2.      Tanah Longsor
a.       Penghijauan Lahan Gundul
Penghijauan lahan gundul adalah bagian dari usaha konserfasi alam atau pelestarian alam yang telah rusak akibat ulah manusia. Penghijaua lahan gundul berdampak antara lain pada:
1)      Mengurangi bencana tanah longsor untuk daerah perbukitan dan mengurangi abrasi laut untuk daerah lahan pantai.
2)      Menahan dan menyeimbangkan permukiman air tanah, serta menahan intrusi air laut.
3)      Memelihara keanekaragaman hayati
4)      Menaikkan kadar oksigen dalam udara lingkungan
b.      Menutup Retakan dengan Tanah Lempung.
Retakan sering terjadi di daerah pegunungan. Hal ini jelas membahayakan jika retakan ini terisi oleh air dan akan membuat tanah lonsor. Untuk mengatasi hal ini adalah dengan menutup retakan ini dengan tanah lempung. Sebagaimana kita ketahui tanah lempung mempunyai daya rekat yang tinggi.

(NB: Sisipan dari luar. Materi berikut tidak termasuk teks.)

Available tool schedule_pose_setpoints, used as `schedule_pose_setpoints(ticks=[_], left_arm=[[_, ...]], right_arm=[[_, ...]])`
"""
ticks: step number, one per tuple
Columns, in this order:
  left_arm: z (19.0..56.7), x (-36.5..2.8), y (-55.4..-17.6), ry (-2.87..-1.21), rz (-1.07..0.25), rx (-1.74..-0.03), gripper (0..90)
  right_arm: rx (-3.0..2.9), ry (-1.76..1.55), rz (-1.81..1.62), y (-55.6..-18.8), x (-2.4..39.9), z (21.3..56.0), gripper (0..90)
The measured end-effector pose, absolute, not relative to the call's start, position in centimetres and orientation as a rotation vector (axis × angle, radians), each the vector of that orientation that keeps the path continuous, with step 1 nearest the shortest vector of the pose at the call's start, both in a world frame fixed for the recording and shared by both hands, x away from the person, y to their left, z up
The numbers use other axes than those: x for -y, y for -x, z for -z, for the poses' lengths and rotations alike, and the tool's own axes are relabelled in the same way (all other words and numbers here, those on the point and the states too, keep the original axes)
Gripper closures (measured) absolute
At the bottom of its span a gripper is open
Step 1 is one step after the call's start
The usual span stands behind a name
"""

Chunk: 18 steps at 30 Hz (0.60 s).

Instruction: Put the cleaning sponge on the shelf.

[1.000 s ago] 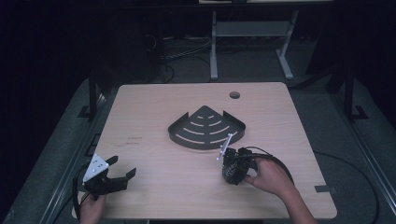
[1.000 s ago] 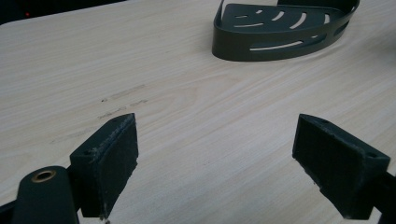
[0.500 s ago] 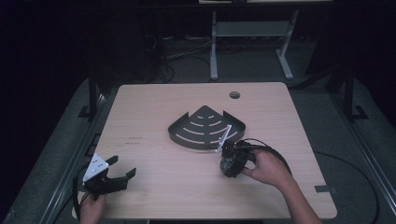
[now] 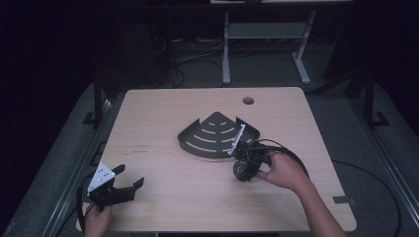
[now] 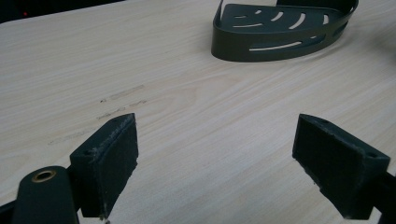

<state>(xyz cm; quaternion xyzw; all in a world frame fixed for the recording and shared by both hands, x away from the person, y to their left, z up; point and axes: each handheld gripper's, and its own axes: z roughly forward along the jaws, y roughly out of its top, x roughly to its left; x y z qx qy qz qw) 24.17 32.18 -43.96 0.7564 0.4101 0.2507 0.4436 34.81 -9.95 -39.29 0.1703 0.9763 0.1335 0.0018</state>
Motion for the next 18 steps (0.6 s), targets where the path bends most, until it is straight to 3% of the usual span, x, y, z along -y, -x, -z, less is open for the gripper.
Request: schedule_pose_setpoints(ticks=[18], left_arm=[[44.0,-32.3,-24.2,-1.873,-0.618,-1.019,13.7]], right_arm=[[-3.063,-0.524,-0.410,-36.8,9.0,37.7,32.3]])
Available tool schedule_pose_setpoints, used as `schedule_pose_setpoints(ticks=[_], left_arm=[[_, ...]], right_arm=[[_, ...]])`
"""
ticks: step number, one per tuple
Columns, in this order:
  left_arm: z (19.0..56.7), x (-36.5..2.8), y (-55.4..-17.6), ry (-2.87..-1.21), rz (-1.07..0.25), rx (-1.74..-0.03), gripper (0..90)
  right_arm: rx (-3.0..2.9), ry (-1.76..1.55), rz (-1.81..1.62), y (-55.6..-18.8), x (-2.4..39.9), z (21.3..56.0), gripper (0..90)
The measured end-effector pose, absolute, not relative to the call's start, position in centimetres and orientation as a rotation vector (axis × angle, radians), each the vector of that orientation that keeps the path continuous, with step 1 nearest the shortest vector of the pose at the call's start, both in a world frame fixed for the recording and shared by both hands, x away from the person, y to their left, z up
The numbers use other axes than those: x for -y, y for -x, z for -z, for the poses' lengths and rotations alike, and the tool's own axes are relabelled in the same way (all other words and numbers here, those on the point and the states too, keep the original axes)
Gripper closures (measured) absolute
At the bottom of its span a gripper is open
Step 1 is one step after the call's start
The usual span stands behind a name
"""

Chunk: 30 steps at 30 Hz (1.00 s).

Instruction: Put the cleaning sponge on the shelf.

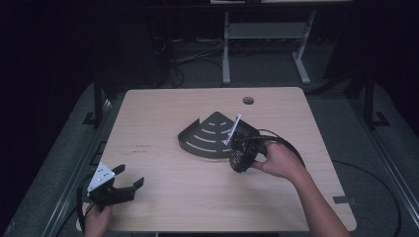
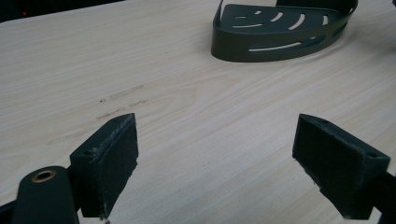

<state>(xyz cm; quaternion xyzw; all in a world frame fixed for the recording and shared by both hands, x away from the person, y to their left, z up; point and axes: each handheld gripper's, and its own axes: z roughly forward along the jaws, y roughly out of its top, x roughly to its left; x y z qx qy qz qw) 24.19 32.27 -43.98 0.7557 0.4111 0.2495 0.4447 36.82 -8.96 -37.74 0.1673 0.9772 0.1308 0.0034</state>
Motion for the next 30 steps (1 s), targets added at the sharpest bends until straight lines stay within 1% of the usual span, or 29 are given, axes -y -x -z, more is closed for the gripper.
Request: schedule_pose_setpoints(ticks=[9,30], left_arm=[[43.9,-32.3,-24.2,-1.872,-0.620,-1.015,13.7],[43.8,-32.3,-24.1,-1.862,-0.624,-1.014,13.7]], right_arm=[[-3.070,-0.527,-0.391,-38.3,8.3,37.1,32.3],[-3.067,-0.524,-0.345,-41.1,6.5,36.8,32.3]])
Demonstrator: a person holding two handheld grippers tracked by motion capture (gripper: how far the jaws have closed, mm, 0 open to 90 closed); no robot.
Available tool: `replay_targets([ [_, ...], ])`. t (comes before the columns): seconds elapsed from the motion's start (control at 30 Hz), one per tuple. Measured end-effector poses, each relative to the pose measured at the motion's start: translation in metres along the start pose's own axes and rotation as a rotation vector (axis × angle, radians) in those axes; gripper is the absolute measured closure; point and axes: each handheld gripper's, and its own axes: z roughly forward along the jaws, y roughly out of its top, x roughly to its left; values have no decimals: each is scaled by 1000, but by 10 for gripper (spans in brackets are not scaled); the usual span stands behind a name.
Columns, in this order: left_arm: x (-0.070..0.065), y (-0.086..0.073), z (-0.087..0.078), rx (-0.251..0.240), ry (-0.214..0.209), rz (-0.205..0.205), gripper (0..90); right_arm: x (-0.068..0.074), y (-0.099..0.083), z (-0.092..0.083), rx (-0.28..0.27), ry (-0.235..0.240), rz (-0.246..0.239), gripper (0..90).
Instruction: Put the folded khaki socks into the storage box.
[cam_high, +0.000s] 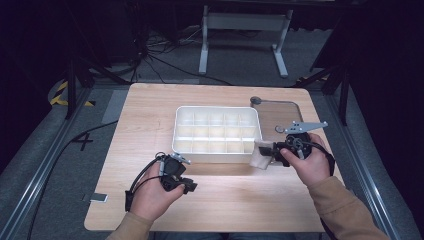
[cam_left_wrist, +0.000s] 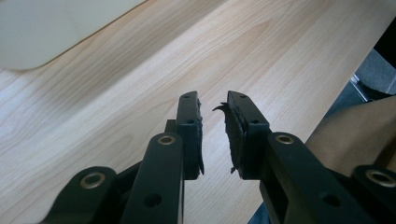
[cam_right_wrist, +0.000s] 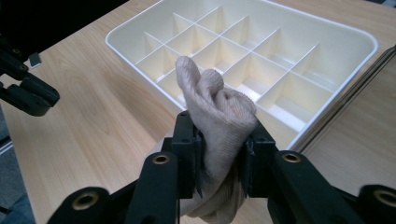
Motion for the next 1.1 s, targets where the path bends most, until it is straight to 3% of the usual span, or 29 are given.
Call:
replay_targets([
  [0.2,7,-5,-11,-22,7,-27,750,-5,14,-2,15,-22,-27,716],
  [0.7,15,-5,-17,-39,-4,-54,743,-19,52,0,148,-49,-115,711],
  [1.1,17,-7,-18,-43,-4,-52,741,-23,78,7,291,-54,-268,708],
])
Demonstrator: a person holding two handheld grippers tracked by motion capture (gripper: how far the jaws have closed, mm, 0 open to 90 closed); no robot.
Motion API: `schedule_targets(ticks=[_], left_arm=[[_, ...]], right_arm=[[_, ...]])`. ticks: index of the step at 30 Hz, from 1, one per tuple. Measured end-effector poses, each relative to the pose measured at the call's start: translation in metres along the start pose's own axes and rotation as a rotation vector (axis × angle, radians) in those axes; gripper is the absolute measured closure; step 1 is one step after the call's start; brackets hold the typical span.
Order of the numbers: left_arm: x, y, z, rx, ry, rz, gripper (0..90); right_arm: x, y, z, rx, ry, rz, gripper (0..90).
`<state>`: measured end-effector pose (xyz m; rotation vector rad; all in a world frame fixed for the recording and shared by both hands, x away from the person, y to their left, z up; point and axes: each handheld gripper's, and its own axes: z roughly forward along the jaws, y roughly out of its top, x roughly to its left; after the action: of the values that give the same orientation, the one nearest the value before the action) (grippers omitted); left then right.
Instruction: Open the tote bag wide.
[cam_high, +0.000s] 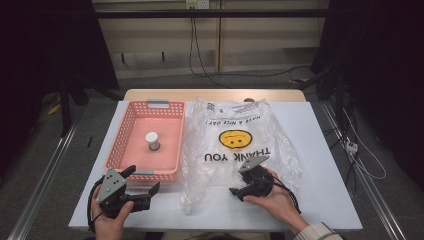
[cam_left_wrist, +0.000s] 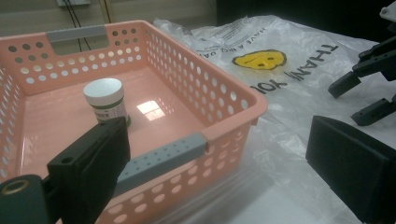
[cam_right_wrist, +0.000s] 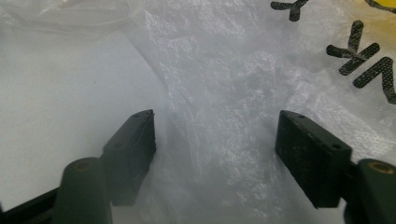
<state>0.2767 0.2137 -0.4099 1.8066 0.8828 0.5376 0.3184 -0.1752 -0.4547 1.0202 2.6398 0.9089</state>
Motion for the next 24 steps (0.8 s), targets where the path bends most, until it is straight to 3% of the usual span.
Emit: schedule_targets(ticks=[3,8,15,20,24], left_arm=[[-0.001,0.0,0.001,0.004,-0.002,0.008,6.2],[-0.001,0.0,0.0,0.0,-0.003,0.002,6.2],[-0.001,0.001,0.004,0.008,-0.005,0.011,6.2],[0.0,0.0,0.006,0.019,-0.007,0.015,6.2],[0.001,0.0,0.003,0.007,-0.003,0.007,6.2]], right_arm=[[-0.001,0.0,0.0,-0.002,-0.004,0.007,37.2],[-0.008,0.0,-0.002,-0.009,-0.016,0.042,54.1],[-0.01,0.001,-0.002,-0.005,-0.028,0.048,66.1],[-0.014,0.001,-0.002,-0.011,-0.039,0.083,79.5],[-0.016,0.002,-0.002,-0.008,-0.038,0.097,84.9]])
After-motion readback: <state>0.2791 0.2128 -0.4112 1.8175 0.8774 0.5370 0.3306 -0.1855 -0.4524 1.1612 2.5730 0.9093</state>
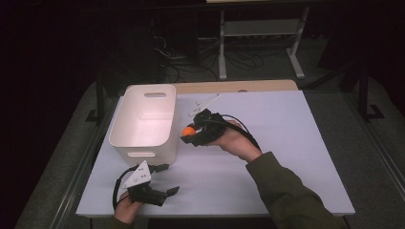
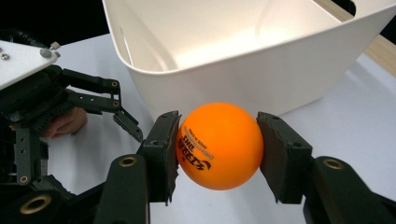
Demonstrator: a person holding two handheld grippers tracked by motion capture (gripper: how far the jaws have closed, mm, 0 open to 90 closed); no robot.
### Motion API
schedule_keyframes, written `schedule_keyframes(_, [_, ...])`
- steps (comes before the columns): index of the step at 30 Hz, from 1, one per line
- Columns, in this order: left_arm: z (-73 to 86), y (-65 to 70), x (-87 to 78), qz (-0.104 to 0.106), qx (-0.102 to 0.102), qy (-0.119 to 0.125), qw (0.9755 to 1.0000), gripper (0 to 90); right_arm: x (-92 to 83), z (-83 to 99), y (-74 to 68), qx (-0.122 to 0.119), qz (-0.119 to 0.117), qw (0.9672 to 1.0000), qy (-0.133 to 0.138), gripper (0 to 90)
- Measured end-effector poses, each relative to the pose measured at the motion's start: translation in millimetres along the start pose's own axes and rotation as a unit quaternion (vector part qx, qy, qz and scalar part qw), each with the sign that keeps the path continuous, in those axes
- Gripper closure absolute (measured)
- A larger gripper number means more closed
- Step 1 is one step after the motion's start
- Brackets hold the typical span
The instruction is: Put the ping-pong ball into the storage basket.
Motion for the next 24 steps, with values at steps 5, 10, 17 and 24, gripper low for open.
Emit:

Hal ini berguna untuk merekatkan kembali tanah yang terpisah karena retakan.
c.       Tidak Menebang Hutan di Lereng
Lereng adalah daerah yang rawan longsor karena kontur tanahnya yang miring. Agar tanah di lereng tidak lonsor, butuh penahan yang berupa akar-akar pohon. Di sinilah letak kegunaan pohon di daerah lereng. Maka berhati-hatilah jika menebang pohon di daerah lereng.